Parse HTTP requests to the NASA Kennedy Space Center WWW server in Florida

Hi,

I'm working on Nasa Kennedy Space Center web server data set and I want to monitore them in Kibana.
So what I want is to collect them with Filebeat and parse them with Logstash.
So is somebody know how to configure the grok filter in order to retrieve all meaningfull information, then I could create visualisation in kibana dashboard.
here is the log format

// 3066-7.usi.edu - - [04/Aug/1995:10:13:34 -0400] "GET /images/launchmedium.gif HTTP/1.0" 200 11853
// tiber.gsfc.nasa.gov - - [04/Aug/1995:10:13:36 -0400] "GET /elv/DELTA/delta.gif HTTP/1.0" 200 2244
// unifex.ksc.nasa.gov - - [04/Aug/1995:10:13:38 -0400] "GET / HTTP/1.0" 304 0
unifex.ksc.nasa.gov - - [04/Aug/1995:10:13:38 -0400] "GET /images/MOSAIC-logosmall.gif HTTP/1.0" 304 0
// unifex.ksc.nasa.gov - - [04/Aug/1995:10:13:38 -0400] "GET /images/ksclogo-medium.gif HTTP/1.0" 304 0

Need help please!!

Hi @jailbreakerSN,

If you download and extract (or install from package) Logstash you should find a file like
vendor/bundle/jruby/2.3.0/gems/logstash-patterns-core-4.1.2/patterns/httpd in the Logstash folder. There are some ready made patterns that might work or would only need a bit of editing to work for you

# cat  vendor/bundle/jruby/2.3.0/gems/logstash-patterns-core-4.1.2/patterns/httpd
HTTPDUSER %{EMAILADDRESS}|%{USER}
HTTPDERROR_DATE %{DAY} %{MONTH} %{MONTHDAY} %{TIME} %{YEAR}

# Log formats
HTTPD_COMMONLOG %{IPORHOST:clientip} %{HTTPDUSER:ident} %{HTTPDUSER:auth} \[%{HTTPDATE:timestamp}\] "(?:%{WORD:verb} %{NOTSPACE:request}(?: HTTP/%{NUMBER:httpversion})?|%{DATA:rawrequest})" %{NUMBER:response} (?:%{NUMBER:bytes}|-)
HTTPD_COMBINEDLOG %{HTTPD_COMMONLOG} %{QS:referrer} %{QS:agent}

# Error logs
HTTPD20_ERRORLOG \[%{HTTPDERROR_DATE:timestamp}\] \[%{LOGLEVEL:loglevel}\] (?:\[client %{IPORHOST:clientip}\] ){0,1}%{GREEDYDATA:message}
HTTPD24_ERRORLOG \[%{HTTPDERROR_DATE:timestamp}\] \[%{WORD:module}:%{LOGLEVEL:loglevel}\] \[pid %{POSINT:pid}(:tid %{NUMBER:tid})?\]( \(%{POSINT:proxy_errorcode}\)%{DATA:proxy_message}:)?( \[client %{IPORHOST:clientip}:%{POSINT:clientport}\])?( %{DATA:errorcode}:)? %{GREEDYDATA:message}
HTTPD_ERRORLOG %{HTTPD20_ERRORLOG}|%{HTTPD24_ERRORLOG}

# Deprecated
COMMONAPACHELOG %{HTTPD_COMMONLOG}
COMBINEDAPACHELOG %{HTTPD_COMBINEDLOG}

There are also many other ready made patterns like

HOSTNAME \b(?:[0-9A-Za-z][0-9A-Za-z-]{0,62})(?:\.(?:[0-9A-Za-z][0-9A-Za-z-]{0,62}))*(\.?|\b)
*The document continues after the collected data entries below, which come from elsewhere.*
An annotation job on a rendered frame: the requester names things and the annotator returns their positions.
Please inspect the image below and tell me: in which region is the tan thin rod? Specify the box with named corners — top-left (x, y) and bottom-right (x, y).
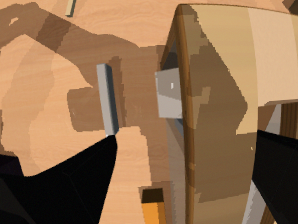
top-left (65, 0), bottom-right (77, 18)

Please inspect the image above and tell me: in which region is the brown block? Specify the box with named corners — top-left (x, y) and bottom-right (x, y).
top-left (257, 104), bottom-right (275, 131)

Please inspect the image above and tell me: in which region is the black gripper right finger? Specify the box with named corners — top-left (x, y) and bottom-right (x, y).
top-left (251, 129), bottom-right (298, 224)

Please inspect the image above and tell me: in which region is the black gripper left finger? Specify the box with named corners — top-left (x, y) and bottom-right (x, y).
top-left (0, 135), bottom-right (117, 224)

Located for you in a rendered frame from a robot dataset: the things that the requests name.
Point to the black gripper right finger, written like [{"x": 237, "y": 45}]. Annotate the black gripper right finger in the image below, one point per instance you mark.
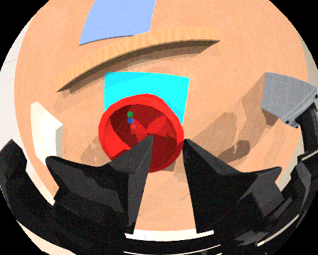
[{"x": 215, "y": 187}]

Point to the red cup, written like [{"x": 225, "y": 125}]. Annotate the red cup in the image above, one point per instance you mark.
[{"x": 152, "y": 117}]

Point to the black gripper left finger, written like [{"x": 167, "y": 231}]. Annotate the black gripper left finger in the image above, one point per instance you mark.
[{"x": 119, "y": 184}]

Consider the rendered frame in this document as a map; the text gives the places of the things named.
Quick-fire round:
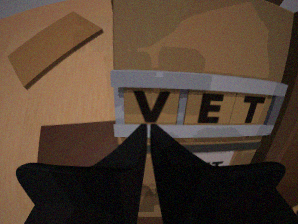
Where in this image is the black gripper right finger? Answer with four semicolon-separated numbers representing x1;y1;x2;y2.
149;124;286;224

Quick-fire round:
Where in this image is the white paper label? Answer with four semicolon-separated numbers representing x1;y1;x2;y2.
192;151;234;167

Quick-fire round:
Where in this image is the tan letter tile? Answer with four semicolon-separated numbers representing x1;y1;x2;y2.
184;89;237;125
124;87;181;125
227;92;273;125
291;204;298;216

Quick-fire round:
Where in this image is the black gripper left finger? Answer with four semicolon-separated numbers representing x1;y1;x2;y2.
16;124;148;224

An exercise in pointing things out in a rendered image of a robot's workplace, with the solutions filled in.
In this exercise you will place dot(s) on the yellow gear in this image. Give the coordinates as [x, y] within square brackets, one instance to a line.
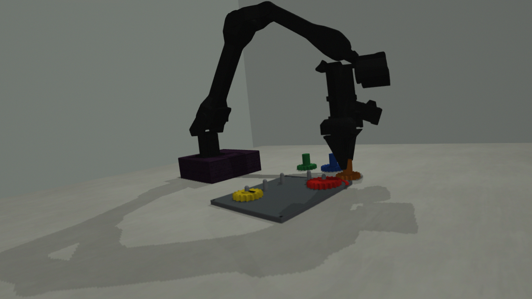
[247, 195]

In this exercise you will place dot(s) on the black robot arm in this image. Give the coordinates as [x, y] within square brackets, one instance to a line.
[240, 27]

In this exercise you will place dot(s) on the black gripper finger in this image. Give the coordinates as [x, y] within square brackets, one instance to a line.
[352, 145]
[339, 146]

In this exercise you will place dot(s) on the dark green gear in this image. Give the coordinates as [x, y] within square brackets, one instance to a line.
[306, 163]

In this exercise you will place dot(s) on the red gear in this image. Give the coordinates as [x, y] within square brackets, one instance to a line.
[329, 182]

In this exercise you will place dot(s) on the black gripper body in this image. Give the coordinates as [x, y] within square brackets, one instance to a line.
[339, 123]

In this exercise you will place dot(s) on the brown toothed gear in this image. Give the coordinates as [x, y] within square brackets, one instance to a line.
[348, 173]

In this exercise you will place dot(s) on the blue gear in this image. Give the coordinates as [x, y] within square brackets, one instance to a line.
[333, 166]

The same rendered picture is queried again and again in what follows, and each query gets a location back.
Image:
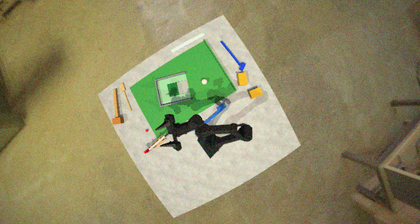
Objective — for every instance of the green putting mat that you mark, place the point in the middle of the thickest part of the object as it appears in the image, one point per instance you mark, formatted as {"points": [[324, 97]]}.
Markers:
{"points": [[198, 63]]}

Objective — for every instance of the tan wooden spoon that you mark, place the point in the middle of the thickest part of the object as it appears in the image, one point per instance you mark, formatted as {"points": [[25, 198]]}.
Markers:
{"points": [[121, 86]]}

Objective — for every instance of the red putter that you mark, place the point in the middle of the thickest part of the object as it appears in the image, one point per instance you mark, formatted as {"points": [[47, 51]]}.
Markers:
{"points": [[149, 149]]}

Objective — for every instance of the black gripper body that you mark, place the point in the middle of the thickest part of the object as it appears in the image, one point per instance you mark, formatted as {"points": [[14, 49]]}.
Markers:
{"points": [[177, 130]]}

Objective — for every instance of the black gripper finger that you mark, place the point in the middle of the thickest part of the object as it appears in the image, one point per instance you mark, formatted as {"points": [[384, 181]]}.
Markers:
{"points": [[164, 124], [169, 144]]}

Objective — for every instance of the yellow block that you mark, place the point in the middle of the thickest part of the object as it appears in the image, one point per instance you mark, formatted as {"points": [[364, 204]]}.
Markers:
{"points": [[255, 93], [242, 80]]}

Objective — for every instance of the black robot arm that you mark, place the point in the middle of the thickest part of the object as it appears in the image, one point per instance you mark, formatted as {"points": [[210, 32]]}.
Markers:
{"points": [[245, 132]]}
Combining these should give you what you want.

This is not very pretty but is almost complete

// %{HOSTNAME:hostname} - - \[%{MONTHDAY:day}\/%{MONTH:month}\/%{YEAR:year}:%{TIME:time} %{DATA:timezone}\] \"%{DATA:http_method} %{URIPATH:uri_path} %{DATA:protocol}\/%{NUMBER:version}\" %{NUMBER:responce_code}

The end of the line and the optional bits need to be handled.

hi @A_B,

Thank for the reply, it helps me a lot.
I try it and it seems to be well parsed with the %{COMMONAPACHELOG} patterns.

Thank again for the tips!

This topic was automatically closed 28 days after the last reply. New replies are no longer allowed.